▶ [HOW TO COMPLETE THIS TASK]: Leave out all pictures. Return exactly the lines from the top of the material through the line containing "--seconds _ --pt".

===== SUPPLIED INFORMATION =====

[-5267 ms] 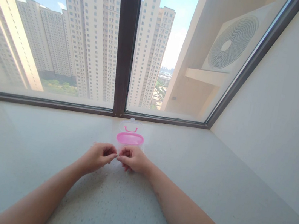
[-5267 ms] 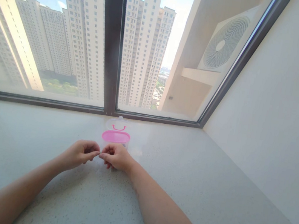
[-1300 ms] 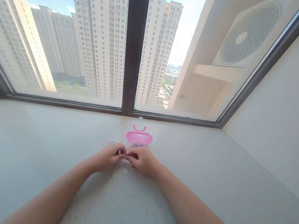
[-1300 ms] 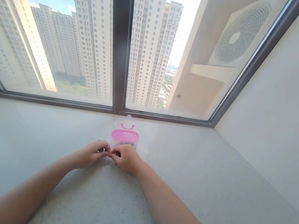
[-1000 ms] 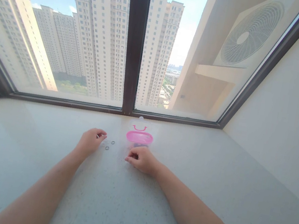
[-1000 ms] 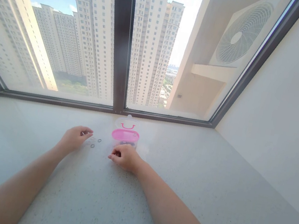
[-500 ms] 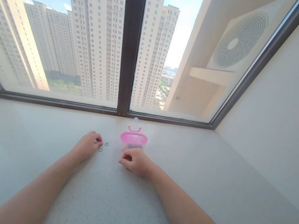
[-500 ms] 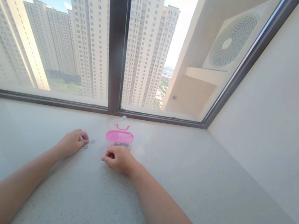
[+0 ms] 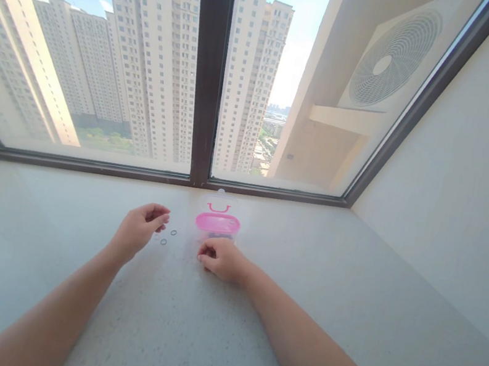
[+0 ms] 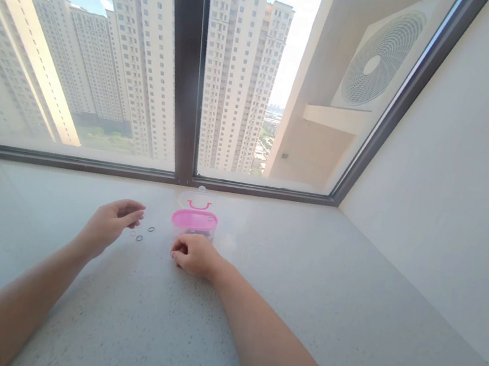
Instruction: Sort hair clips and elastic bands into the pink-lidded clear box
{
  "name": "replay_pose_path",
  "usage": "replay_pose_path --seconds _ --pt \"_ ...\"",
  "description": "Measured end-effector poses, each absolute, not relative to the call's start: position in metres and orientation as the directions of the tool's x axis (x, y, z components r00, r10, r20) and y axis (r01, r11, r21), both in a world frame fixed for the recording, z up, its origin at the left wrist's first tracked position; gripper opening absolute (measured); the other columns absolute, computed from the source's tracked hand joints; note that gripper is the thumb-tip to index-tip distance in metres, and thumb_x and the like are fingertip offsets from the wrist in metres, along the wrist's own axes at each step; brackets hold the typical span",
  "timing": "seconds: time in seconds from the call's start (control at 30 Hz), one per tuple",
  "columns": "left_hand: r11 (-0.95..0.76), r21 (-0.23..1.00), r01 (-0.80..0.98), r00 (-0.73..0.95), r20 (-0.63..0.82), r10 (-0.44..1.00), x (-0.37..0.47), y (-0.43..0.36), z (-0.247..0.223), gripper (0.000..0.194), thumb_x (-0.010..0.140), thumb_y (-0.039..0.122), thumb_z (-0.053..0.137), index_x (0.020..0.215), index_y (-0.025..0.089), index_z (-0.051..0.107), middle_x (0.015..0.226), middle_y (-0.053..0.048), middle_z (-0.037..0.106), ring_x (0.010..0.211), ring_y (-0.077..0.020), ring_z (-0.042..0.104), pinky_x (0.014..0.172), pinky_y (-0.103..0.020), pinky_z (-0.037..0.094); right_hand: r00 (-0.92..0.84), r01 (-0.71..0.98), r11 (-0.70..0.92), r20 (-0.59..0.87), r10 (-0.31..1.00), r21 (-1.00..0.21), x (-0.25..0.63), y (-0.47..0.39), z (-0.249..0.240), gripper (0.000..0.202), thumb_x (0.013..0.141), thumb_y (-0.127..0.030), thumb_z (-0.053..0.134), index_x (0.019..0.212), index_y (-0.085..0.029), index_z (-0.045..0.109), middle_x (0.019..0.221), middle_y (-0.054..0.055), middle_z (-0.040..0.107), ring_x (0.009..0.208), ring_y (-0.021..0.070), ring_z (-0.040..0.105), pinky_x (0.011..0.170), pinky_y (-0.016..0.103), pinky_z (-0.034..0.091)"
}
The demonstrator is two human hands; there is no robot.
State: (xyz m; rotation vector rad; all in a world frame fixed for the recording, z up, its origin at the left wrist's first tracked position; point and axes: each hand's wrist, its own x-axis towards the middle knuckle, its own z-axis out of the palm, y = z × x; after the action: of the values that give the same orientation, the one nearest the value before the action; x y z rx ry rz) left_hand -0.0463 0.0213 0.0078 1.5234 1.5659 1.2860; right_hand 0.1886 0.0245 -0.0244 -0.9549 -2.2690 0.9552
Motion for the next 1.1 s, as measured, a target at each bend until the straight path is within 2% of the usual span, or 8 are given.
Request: replay_pose_path --seconds 0.1,0.23,0.4,0.63,0.8,1.1 --pt "-0.105 0.936 0.336 -0.173 0.171 0.970 -0.040 0.017 0.012 0.037 0.068 0.041 0.066 0.094 0.014 0.066 0.074 -0.004 0.068 0.068 -0.0172 0.062 0.066 -0.030 0.051 -0.630 0.384 0.455 0.133 0.766 -0.803 0.188 0.024 -0.023 0.007 0.075 -0.010 0.053 0.075 -0.014 0.059 0.058 -0.001 0.060 0.047 0.0070 0.051 0.051 0.019 0.039" --pt "-0.082 0.958 0.273 -0.135 0.122 0.983 -0.031 0.013 0.016 0.034 0.066 0.037 0.069 0.089 0.013 0.069 0.075 -0.005 0.068 0.072 -0.0184 0.064 0.073 -0.032 0.051 -0.628 0.328 0.353 0.077 0.775 -0.876 0.188 0.024 -0.024 0.004 0.077 -0.013 0.053 0.077 -0.014 0.056 0.060 0.000 0.058 0.042 0.0071 0.049 0.041 0.017 0.038" --pt "-0.081 0.954 0.290 -0.019 0.091 0.996 -0.018 0.007 0.018 0.028 0.069 0.037 0.067 0.082 0.012 0.066 0.068 -0.004 0.066 0.066 -0.0174 0.062 0.067 -0.030 0.050 -0.602 0.234 0.270 0.079 0.794 -0.934 0.189 0.025 -0.029 0.003 0.080 -0.018 0.052 0.078 -0.016 0.053 0.060 -0.001 0.057 0.039 0.0071 0.047 0.037 0.017 0.038" --pt "-0.186 0.893 0.409 0.172 0.125 0.977 0.000 0.002 0.007 0.022 0.078 0.036 0.057 0.076 0.014 0.061 0.065 -0.003 0.063 0.058 -0.0157 0.058 0.053 -0.026 0.045 -0.569 0.163 0.314 0.172 0.804 -0.935 0.188 0.026 -0.030 0.012 0.082 -0.027 0.055 0.080 -0.015 0.054 0.062 -0.001 0.059 0.040 0.0066 0.049 0.037 0.017 0.038" --pt "-0.217 0.884 0.414 0.230 0.129 0.964 0.009 -0.001 0.004 0.020 0.078 0.033 0.058 0.075 0.014 0.064 0.069 -0.005 0.066 0.064 -0.0175 0.061 0.060 -0.028 0.048 -0.533 0.116 0.350 0.239 0.812 -0.930 0.187 0.027 -0.030 0.016 0.082 -0.029 0.056 0.083 -0.014 0.057 0.063 0.000 0.058 0.042 0.0064 0.049 0.040 0.018 0.042" --pt "-0.097 0.957 0.275 0.212 0.039 0.977 0.009 -0.003 0.006 0.023 0.076 0.034 0.061 0.079 0.012 0.067 0.077 -0.009 0.069 0.073 -0.0207 0.064 0.064 -0.030 0.052 -0.546 0.151 0.319 0.191 0.816 -0.935 0.186 0.024 -0.032 0.017 0.079 -0.031 0.060 0.081 -0.014 0.058 0.062 0.000 0.059 0.041 0.0071 0.049 0.038 0.017 0.039"
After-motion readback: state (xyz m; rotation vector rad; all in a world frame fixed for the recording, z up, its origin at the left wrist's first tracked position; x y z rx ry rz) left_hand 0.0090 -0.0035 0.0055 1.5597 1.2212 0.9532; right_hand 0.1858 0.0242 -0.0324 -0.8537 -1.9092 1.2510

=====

▶ [SOLUTION]:
[-5267 ms] 
[-5267 ms] 
[-1300 ms] 
[-1300 ms] 
[-1000 ms] 
[-1000 ms] 
[-500 ms] 
[-500 ms] 
[+0 ms] 
[+0 ms] 
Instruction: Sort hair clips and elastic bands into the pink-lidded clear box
{
  "name": "replay_pose_path",
  "usage": "replay_pose_path --seconds _ --pt \"_ ...\"",

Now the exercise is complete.